THE PROBLEM: Copy the lines below verbatim, beginning with the line that includes "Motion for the" and continuing to the end; leave out everything before it.

GIVEN INFORMATION:
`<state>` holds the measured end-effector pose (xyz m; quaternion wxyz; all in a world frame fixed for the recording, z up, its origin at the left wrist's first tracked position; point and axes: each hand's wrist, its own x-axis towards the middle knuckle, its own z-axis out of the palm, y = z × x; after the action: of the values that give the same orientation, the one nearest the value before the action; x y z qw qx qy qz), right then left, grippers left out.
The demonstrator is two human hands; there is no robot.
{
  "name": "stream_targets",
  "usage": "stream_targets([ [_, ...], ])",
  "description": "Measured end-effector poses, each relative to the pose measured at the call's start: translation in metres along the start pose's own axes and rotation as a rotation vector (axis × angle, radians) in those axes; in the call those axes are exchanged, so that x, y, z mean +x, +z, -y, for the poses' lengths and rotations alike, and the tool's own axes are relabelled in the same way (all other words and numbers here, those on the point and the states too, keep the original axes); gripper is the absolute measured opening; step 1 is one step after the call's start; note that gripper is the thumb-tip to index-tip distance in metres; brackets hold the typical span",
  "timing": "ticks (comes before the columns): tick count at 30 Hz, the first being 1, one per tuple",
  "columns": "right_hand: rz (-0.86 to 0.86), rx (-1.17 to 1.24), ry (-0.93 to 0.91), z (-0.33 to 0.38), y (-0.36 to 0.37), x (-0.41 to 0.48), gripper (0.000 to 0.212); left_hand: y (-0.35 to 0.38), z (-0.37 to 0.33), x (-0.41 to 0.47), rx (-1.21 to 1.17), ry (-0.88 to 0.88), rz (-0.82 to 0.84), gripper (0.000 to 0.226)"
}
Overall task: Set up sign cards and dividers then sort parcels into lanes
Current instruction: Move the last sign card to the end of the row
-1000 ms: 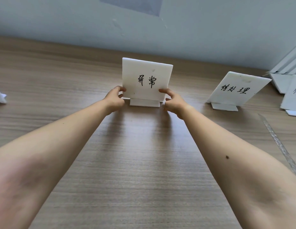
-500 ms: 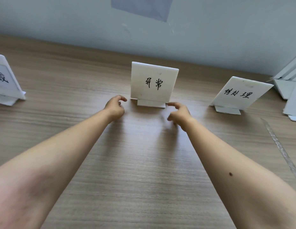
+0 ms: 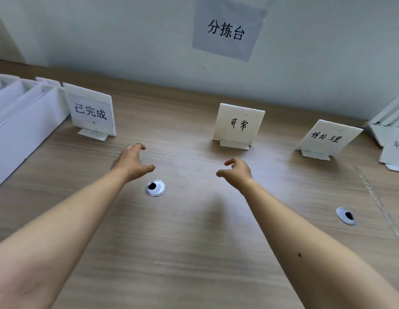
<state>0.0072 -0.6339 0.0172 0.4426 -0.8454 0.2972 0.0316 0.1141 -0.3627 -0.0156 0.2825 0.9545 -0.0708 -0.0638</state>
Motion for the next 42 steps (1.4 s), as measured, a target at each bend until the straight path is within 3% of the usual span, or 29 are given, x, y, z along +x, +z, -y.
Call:
stream_targets([
  [8,0.032,0.043,-0.172,0.077,0.072,-0.065,0.06,-0.091,0.081,-0.027,0.037,-0.005,0.026,0.096],
  [18,0.025,0.099,-0.108,0.158,0.183,-0.103,0.062,-0.162,0.164,-0.019,-0.074,0.043,0.112,0.093],
  [27,0.056,0.111,-0.043,0.175,0.234,-0.087,0.053,-0.154,0.182,0.022,-0.132,0.037,0.144,0.088],
  [35,-0.028,0.272,-0.09,0.197,0.248,-0.018,0.033,-0.148,0.192,0.085,-0.386,-0.07,0.007,0.115],
  [42,0.241,0.208,-0.149,0.224,0.279,0.039,0.04,-0.124,0.196,0.136,-0.34,-0.079,-0.046,0.113],
])
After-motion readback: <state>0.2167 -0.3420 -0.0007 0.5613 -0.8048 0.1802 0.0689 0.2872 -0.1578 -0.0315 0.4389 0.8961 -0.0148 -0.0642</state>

YOUR SOLUTION:
Motion for the next 42 steps (1.4 s), as measured, a target at each bend until the straight path is within 3% of the usual span, or 29 are given, x, y, z along +x, +z, -y.
Call:
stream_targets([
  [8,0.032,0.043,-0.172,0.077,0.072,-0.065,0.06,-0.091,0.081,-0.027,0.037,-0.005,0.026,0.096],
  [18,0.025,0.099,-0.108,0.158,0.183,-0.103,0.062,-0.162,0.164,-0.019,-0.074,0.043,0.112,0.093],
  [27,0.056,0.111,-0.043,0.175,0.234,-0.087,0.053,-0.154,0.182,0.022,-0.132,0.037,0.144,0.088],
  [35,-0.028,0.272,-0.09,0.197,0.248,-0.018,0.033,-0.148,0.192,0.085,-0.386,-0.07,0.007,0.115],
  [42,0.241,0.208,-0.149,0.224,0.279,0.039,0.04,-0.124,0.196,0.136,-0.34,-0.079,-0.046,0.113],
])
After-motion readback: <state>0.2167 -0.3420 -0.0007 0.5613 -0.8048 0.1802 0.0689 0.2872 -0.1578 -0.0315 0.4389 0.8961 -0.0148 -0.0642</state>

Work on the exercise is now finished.